The behaviour is still present using SWP_NOOWNERZORDER in gdk_win32_window_raise for GDK_WINDOW_TEMP
(In reply to Marc Micalizzi from comment #7) > The behaviour is still present using SWP_NOOWNERZORDER in > gdk_win32_window_raise for GDK_WINDOW_TEMP I'll need a testcase that reproduces this (or a way to reproduce this with existing applications), because after applying the SWP_NOOWNERZORDER fix i can't reproduce this bug with attachment 360135 [details]. Also note that i'm working with GTK-3-22, not GTK4.
(In reply to LRN from comment #8) > (In reply to Marc Micalizzi from comment #7) > > The behaviour is still present using SWP_NOOWNERZORDER in > > gdk_win32_window_raise for GDK_WINDOW_TEMP > > I'll need a testcase that reproduces this (or a way to reproduce this with > existing applications), because after applying the SWP_NOOWNERZORDER fix i > can't reproduce this bug with attachment 360135 [details]. Also note that > i'm working with GTK-3-22, not GTK4. I am working with GTK+4, so maybe that could be the difference, I don't have an active GTK+3 environment on Win32 to check with however. As for the test case, I'm using the original testcase from my original report (using gtk4-demo). Just for the sake of demonstration, I recorded the screen running the test case showing popup over both it's own console window, and another (putty) window, and then also with a breakpoint to where the patch to the function is to show that it is in fact following that path. https://youtu.be/D1AbxtDaicE I'll see if I can come up with anything else that could address the issue now that I know where to look in gdk.

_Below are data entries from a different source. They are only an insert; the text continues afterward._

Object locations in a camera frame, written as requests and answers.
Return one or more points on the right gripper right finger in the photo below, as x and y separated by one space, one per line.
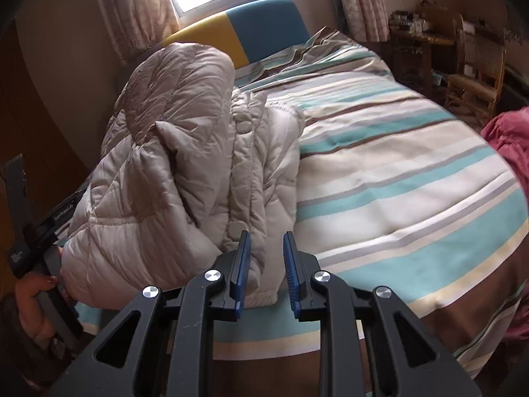
371 343

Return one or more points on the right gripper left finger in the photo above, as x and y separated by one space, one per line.
161 343

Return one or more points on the beige quilted down jacket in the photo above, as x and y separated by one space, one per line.
189 162

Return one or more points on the person left hand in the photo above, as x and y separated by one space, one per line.
32 319

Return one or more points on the striped bed cover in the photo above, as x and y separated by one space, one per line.
391 190

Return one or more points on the pink red blanket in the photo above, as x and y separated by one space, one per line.
508 134

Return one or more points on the left patterned curtain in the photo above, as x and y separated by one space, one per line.
134 26

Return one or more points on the patterned curtain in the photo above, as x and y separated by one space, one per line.
367 20
134 26

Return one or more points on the wooden wicker chair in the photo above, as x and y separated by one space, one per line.
479 77

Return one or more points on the wooden side table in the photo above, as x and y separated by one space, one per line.
424 43

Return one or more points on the grey yellow teal headboard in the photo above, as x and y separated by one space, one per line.
248 33

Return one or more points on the right patterned curtain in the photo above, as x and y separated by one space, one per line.
367 20

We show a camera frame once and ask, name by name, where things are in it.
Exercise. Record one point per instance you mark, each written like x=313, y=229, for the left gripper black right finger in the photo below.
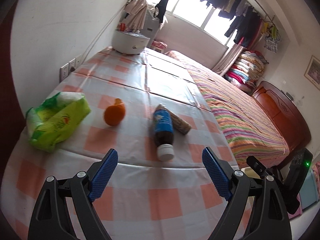
x=257, y=200

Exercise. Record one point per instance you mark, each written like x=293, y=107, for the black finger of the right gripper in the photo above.
x=258, y=167

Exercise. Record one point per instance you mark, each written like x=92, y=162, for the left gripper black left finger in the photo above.
x=51, y=219

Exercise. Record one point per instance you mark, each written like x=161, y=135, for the brown bottle blue label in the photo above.
x=163, y=134

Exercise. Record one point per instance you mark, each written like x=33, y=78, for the orange fruit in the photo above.
x=115, y=113

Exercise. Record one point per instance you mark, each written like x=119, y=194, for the cream plastic trash bin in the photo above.
x=250, y=172

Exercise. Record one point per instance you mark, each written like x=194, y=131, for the striped bed sheet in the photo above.
x=246, y=127

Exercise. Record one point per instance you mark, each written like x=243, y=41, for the red wooden headboard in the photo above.
x=284, y=114

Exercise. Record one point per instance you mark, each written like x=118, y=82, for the stack of folded quilts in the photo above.
x=246, y=70

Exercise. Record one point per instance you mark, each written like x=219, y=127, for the pink checkered tablecloth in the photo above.
x=145, y=198

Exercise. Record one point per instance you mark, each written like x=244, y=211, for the hanging clothes on rod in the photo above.
x=247, y=23

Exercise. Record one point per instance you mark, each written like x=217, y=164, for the grey standing appliance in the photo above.
x=151, y=28

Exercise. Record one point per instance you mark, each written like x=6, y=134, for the white round container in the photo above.
x=129, y=43

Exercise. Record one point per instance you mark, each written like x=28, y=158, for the pink tied curtain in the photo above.
x=135, y=15

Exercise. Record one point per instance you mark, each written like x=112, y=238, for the framed wall picture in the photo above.
x=312, y=72

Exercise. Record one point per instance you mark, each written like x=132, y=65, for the white wall socket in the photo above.
x=69, y=67

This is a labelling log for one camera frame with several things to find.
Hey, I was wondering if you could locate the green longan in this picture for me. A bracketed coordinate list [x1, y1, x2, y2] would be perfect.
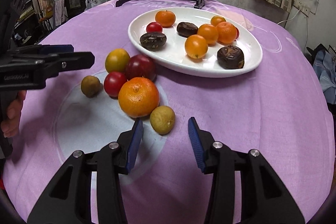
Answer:
[80, 76, 101, 98]
[150, 106, 175, 135]

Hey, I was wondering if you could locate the dark passion fruit front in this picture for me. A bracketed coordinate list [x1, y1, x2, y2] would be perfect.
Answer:
[139, 32, 167, 50]

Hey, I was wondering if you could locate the dark passion fruit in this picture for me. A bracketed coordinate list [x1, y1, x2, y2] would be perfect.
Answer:
[177, 22, 198, 38]
[217, 45, 244, 69]
[139, 32, 167, 50]

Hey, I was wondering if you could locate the red cherry tomato front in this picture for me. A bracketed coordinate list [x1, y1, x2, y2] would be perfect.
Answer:
[146, 22, 163, 33]

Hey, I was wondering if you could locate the red cherry tomato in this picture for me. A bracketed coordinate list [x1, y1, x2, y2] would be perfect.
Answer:
[146, 22, 163, 33]
[104, 72, 127, 97]
[236, 27, 240, 39]

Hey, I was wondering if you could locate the large orange mandarin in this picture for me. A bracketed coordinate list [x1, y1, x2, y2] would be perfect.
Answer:
[155, 10, 176, 28]

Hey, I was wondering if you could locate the yellow orange kumquat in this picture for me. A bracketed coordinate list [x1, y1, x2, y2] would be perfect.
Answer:
[185, 35, 208, 59]

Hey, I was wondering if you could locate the yellow orange fruit front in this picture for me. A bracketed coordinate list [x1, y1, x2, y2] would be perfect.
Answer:
[197, 24, 219, 46]

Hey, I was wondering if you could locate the small orange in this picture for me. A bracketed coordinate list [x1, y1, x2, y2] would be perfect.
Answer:
[210, 15, 226, 27]

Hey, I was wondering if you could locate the central orange mandarin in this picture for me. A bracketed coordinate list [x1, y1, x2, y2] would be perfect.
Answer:
[216, 22, 237, 45]

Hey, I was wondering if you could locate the person's left hand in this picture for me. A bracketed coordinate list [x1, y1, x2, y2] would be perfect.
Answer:
[1, 90, 27, 138]

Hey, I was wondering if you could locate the yellow green round fruit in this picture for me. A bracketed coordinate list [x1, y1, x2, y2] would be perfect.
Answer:
[105, 48, 130, 73]

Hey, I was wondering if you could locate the white plastic bag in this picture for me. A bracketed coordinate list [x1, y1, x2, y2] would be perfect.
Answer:
[85, 0, 101, 10]

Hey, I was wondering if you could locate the dark red plum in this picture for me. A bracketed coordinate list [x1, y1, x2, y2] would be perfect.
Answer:
[125, 54, 156, 81]

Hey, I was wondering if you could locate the large mandarin behind centre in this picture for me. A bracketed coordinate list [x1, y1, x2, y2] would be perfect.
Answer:
[118, 77, 160, 118]

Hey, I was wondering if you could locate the purple printed tablecloth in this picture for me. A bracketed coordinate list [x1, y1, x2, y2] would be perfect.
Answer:
[3, 0, 335, 223]

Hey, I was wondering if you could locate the blue cloth pile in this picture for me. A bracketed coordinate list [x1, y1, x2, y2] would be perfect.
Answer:
[313, 50, 335, 105]

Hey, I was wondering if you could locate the white oval plate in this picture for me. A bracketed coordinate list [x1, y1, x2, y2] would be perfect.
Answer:
[127, 7, 263, 78]

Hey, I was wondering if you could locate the white wall power strip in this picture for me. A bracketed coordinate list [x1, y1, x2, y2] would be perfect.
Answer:
[292, 0, 311, 17]

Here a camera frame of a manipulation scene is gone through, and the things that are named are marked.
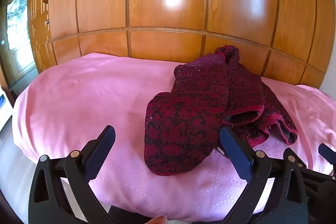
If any wooden panelled wardrobe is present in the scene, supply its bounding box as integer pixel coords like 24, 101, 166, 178
29, 0, 335, 88

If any pink bed sheet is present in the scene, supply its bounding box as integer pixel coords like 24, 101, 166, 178
11, 52, 336, 222

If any person's left hand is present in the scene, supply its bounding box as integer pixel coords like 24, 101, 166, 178
145, 215, 168, 224

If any glass panelled door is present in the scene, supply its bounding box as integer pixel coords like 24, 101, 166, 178
1, 0, 35, 86

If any dark red floral garment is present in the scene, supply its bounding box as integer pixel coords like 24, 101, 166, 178
144, 46, 298, 176

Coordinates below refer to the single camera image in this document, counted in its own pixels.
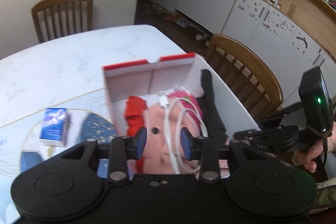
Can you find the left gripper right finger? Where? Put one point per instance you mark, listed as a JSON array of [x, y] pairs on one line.
[[204, 150]]

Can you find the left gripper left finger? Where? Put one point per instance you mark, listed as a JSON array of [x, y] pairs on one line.
[[122, 149]]

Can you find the red cloth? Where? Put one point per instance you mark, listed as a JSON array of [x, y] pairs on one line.
[[135, 106]]

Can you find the pink fleece hat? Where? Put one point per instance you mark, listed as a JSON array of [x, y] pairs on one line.
[[156, 155]]

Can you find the pink strawberry plush ball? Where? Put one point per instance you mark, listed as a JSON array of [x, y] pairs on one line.
[[190, 102]]

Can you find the red white storage box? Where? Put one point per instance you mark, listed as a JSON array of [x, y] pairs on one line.
[[154, 81]]

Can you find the person right hand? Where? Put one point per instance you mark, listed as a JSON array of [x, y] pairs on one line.
[[306, 159]]

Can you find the near wooden chair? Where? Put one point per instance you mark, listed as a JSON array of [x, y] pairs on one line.
[[246, 75]]

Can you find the wooden chair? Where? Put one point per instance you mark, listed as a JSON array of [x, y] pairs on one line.
[[246, 75], [58, 18]]

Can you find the blue tissue pack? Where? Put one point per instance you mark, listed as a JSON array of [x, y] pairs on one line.
[[54, 127]]

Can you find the far wooden chair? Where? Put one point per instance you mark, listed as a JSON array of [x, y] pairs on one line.
[[58, 18]]

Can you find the white cabinet unit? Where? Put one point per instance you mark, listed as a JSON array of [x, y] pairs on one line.
[[290, 36]]

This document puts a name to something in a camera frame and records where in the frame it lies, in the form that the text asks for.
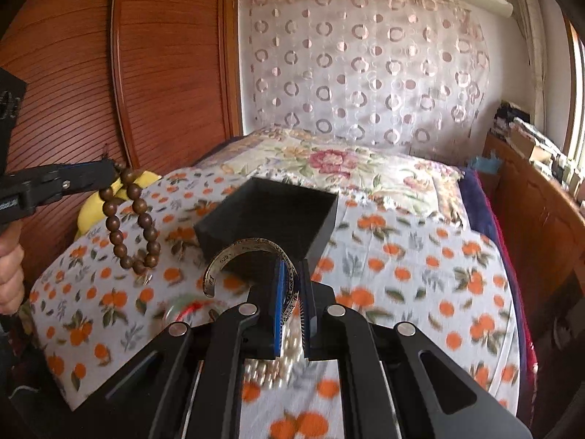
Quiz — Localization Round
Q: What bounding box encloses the dark wooden bead bracelet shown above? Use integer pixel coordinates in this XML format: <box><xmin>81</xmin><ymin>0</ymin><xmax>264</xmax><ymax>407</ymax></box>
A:
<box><xmin>98</xmin><ymin>160</ymin><xmax>162</xmax><ymax>277</ymax></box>

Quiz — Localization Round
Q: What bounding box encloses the dark blue blanket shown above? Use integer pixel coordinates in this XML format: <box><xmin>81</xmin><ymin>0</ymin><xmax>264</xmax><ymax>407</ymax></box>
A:
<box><xmin>459</xmin><ymin>168</ymin><xmax>539</xmax><ymax>426</ymax></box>

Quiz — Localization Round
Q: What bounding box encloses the pearl bead necklace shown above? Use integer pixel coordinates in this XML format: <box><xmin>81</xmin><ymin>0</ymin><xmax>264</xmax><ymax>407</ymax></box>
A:
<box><xmin>242</xmin><ymin>319</ymin><xmax>307</xmax><ymax>388</ymax></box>

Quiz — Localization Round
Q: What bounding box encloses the wooden side cabinet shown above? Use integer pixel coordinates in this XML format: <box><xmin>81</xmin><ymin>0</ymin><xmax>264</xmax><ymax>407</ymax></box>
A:
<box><xmin>483</xmin><ymin>134</ymin><xmax>584</xmax><ymax>333</ymax></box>

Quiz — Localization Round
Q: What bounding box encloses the floral quilt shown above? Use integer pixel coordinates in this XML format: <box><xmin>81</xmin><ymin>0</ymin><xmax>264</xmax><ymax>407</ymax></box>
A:
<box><xmin>196</xmin><ymin>126</ymin><xmax>469</xmax><ymax>228</ymax></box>

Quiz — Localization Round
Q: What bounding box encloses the silver engraved cuff bangle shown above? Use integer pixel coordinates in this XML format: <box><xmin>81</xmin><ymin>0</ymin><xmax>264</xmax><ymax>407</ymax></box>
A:
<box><xmin>202</xmin><ymin>238</ymin><xmax>298</xmax><ymax>324</ymax></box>

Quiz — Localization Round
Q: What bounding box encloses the circle pattern sheer curtain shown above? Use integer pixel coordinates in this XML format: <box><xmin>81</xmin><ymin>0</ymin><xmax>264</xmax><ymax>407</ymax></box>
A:
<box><xmin>239</xmin><ymin>0</ymin><xmax>490</xmax><ymax>162</ymax></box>

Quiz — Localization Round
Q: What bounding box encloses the cardboard box on cabinet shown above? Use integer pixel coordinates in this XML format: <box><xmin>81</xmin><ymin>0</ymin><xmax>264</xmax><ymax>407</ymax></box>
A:
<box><xmin>507</xmin><ymin>126</ymin><xmax>536</xmax><ymax>160</ymax></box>

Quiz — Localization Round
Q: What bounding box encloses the orange print white bedsheet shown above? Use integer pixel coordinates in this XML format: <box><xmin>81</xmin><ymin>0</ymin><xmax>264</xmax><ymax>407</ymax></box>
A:
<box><xmin>29</xmin><ymin>168</ymin><xmax>521</xmax><ymax>438</ymax></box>

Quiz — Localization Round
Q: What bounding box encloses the yellow brown striped blanket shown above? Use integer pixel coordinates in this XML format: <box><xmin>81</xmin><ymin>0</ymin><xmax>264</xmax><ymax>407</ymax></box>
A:
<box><xmin>75</xmin><ymin>170</ymin><xmax>162</xmax><ymax>239</ymax></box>

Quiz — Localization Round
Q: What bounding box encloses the left hand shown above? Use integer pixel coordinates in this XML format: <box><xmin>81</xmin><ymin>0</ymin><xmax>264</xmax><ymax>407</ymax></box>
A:
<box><xmin>0</xmin><ymin>221</ymin><xmax>25</xmax><ymax>315</ymax></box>

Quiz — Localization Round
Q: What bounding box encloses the window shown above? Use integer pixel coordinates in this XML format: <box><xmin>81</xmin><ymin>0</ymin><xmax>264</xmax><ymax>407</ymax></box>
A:
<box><xmin>563</xmin><ymin>16</ymin><xmax>585</xmax><ymax>172</ymax></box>

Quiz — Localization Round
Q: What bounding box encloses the black open storage box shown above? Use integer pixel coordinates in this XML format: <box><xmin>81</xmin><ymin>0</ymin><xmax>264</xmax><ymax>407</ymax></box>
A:
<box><xmin>195</xmin><ymin>177</ymin><xmax>338</xmax><ymax>271</ymax></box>

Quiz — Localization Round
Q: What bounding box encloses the green jade bangle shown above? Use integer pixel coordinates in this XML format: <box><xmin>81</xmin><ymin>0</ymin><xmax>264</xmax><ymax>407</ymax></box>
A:
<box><xmin>162</xmin><ymin>294</ymin><xmax>214</xmax><ymax>327</ymax></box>

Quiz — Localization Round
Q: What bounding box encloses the red cord bracelet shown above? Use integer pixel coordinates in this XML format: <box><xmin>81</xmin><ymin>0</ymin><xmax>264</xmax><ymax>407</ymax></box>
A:
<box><xmin>175</xmin><ymin>299</ymin><xmax>216</xmax><ymax>323</ymax></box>

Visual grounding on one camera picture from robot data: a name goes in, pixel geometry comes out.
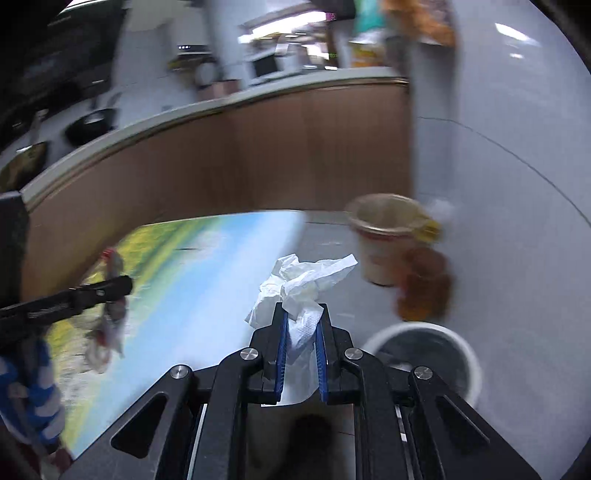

Also the test case in attachment 360135 [details] still exhibits the behaviour in gtk+4 for me as well. Could this issue possibly be related to Windows 10 or msvc2017?
Created attachment 361370 [details] [review] Expanded potential fix from attachment 360144 [details] [review] Actually, this seems to be related to gdk_win32_window_set_keep_above and gdk_win32_window_keep_below as well and not just gdk_win32_window_raise. I have no idea if it is correct or not, or would have unintended side-effects, but adding SWP_NOOWNERZORDER if the window is temp to the respective API_CALLs to SetWindowPos in those two functions fixes it for me.
Review of attachment 361370 [details] [review]: ::: gdk/win32/gdkwindow-win32.c @@ +5109,3 @@ setting ? HWND_TOPMOST : HWND_NOTOPMOST, 0, 0, 0, 0, + SWP_NOSIZE | SWP_NOMOVE | SWP_NOACTIVATE | (GDK_WINDOW_TYPE(window) == GDK_WINDOW_TEMP ? SWP_NOOWNERZORDER : 0))); obligatory nitpick: space before ( I'd also normally say to ditch the tabs, though in this case there is conflicting whitespace around the edited lines, so it doesn't really matter... not sure in such cases if it's best to use spaces like all of these should, or give up and follow the surrounding lines. :S @@ +5135,3 @@ setting ? HWND_BOTTOM : HWND_NOTOPMOST, 0, 0, 0, 0, + SWP_NOSIZE | SWP_NOMOVE | SWP_NOACTIVATE | (GDK_WINDOW_TYPE(window) == GDK_WINDOW_TEMP ? SWP_NOOWNERZORDER : 0))); ditto
Created attachment 364840 [details] [review] GDK W32: Don't let window zorder changes cause side-effects v2 * Use SWP_NOOWNERZORDER on nearly all calls to SetWindowPos() where zorder changes. My reasoning is the following: GTK window-handling logic is mostly derived from X, and, AFAIK, X WMs do not try to keep relative Z-order intact when one of the windows is raised or lowered. Therefore we should just disregard this functionality that Windows WM has, and change window Z-order without regarding any other window that might be below or above it. We do have functions that ensure correct stacking order, just for these cases. Also, i've tested the previous patch on GTK4 and was able to confirm that it is insufficient indeed. V2 works though.